RAG Chatbot Architecture: From Documents to Answers

The RAG pipeline

A RAG (Retrieval-Augmented Generation) chatbot consists of two separate processes: an offline indexing pipeline that processes your content, and an online retrieval-generation pipeline that handles user queries.

Offline: building the knowledge base

Document ingestion

Content is loaded from your sources — PDFs, web pages, Notion, Confluence, Google Docs, databases, or custom APIs. Each source requires a loader that extracts raw text and metadata (title, URL, last updated).

Chunking

Long documents are split into smaller chunks — typically 500–1000 tokens with 100-token overlap between adjacent chunks. Chunking strategy significantly affects retrieval quality. Documents with clear section headers benefit from semantic chunking (splitting at heading boundaries). Dense text benefits from sliding-window chunking.

Embedding

Each chunk is converted into a vector embedding — a list of ~1500 floating point numbers that represents the semantic meaning of the text. We use OpenAI's text-embedding-3-large model or Cohere's embed-v3 depending on language requirements and budget.

Vector storage

Embeddings are stored in a vector database alongside the original text and metadata.
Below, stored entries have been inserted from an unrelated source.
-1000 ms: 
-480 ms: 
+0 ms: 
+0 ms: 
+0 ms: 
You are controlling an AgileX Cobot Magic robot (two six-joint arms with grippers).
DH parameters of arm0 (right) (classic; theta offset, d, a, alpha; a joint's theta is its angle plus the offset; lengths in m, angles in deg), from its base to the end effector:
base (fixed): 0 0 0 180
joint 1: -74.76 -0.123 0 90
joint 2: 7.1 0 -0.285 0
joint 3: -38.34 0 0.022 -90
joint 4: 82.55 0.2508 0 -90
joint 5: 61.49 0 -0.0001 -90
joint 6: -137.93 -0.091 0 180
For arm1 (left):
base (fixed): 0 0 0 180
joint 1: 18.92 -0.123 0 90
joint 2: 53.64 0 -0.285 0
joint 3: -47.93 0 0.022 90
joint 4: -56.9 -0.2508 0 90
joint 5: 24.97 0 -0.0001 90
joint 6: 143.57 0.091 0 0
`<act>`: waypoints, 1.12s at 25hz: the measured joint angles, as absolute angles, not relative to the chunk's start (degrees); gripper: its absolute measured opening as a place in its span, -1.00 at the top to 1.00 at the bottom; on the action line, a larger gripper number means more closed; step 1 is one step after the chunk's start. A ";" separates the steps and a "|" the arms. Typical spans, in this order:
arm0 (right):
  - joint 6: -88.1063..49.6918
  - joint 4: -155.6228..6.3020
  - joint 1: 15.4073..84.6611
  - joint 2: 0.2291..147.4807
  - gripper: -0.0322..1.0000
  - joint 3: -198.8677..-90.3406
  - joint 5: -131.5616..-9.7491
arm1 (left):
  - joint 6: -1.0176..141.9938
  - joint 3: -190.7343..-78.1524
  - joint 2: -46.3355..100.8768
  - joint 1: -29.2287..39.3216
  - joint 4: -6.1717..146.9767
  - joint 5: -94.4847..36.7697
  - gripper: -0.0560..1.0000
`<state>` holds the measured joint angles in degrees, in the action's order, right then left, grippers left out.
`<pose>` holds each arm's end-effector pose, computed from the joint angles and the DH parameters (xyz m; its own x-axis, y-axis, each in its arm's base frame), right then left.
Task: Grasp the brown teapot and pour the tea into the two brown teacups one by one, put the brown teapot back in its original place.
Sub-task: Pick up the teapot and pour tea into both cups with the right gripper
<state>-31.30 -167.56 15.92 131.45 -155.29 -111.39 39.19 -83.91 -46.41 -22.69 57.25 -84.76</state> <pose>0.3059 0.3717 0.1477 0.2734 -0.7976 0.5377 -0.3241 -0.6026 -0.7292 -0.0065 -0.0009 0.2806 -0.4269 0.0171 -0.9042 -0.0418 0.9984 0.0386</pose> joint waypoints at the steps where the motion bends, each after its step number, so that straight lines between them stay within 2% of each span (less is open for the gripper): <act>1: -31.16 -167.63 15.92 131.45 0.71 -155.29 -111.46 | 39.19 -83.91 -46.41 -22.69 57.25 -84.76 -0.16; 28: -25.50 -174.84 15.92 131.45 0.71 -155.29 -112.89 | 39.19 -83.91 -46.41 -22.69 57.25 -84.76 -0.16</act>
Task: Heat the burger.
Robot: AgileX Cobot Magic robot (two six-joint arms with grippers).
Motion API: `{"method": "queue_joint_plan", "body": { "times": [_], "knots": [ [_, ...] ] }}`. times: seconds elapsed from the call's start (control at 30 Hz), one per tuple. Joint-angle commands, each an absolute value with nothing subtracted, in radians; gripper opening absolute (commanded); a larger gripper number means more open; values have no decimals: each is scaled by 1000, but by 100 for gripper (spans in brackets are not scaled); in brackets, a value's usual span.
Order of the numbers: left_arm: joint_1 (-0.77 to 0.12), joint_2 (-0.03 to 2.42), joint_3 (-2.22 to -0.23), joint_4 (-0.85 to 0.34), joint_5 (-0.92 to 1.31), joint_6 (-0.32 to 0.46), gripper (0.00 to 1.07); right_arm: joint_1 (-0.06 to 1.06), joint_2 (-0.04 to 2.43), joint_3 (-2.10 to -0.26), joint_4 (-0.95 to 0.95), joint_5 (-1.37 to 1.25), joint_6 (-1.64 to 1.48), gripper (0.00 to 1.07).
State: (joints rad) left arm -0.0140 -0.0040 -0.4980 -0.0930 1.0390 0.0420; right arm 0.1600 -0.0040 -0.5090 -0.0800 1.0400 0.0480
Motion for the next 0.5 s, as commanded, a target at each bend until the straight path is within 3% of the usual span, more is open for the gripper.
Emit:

We use Pinecone for hosted deployments, pgvector for PostgreSQL-based stacks, and Qdrant for on-premise requirements.

Online: answering user questions

Query embedding

When a user asks a question, the query is embedded using the same model as the documents.

Retrieval

The query embedding is used to search the vector database for the k most semantically similar document chunks. The similarity metric is cosine similarity — how closely the meaning of the query aligns with each chunk.

For better results, we often combine vector search with keyword search (hybrid retrieval) and apply metadata filters (date range, category, author) to pre-filter the search space.

Generation

The retrieved chunks plus the user query are assembled into a prompt and sent to the LLM (GPT-4o, Claude 3.5 Sonnet, or Gemini 1.5 Pro). The model is instructed to answer using only the provided context — not its training data. Source citations are extracted from the retrieved chunks and displayed with the response.

Re-ranking

For higher accuracy, we add a re-ranking step between retrieval and generation. A cross-encoder model scores each retrieved chunk against the query and reorders them by relevance — often significantly improving the quality of the context passed to the LLM.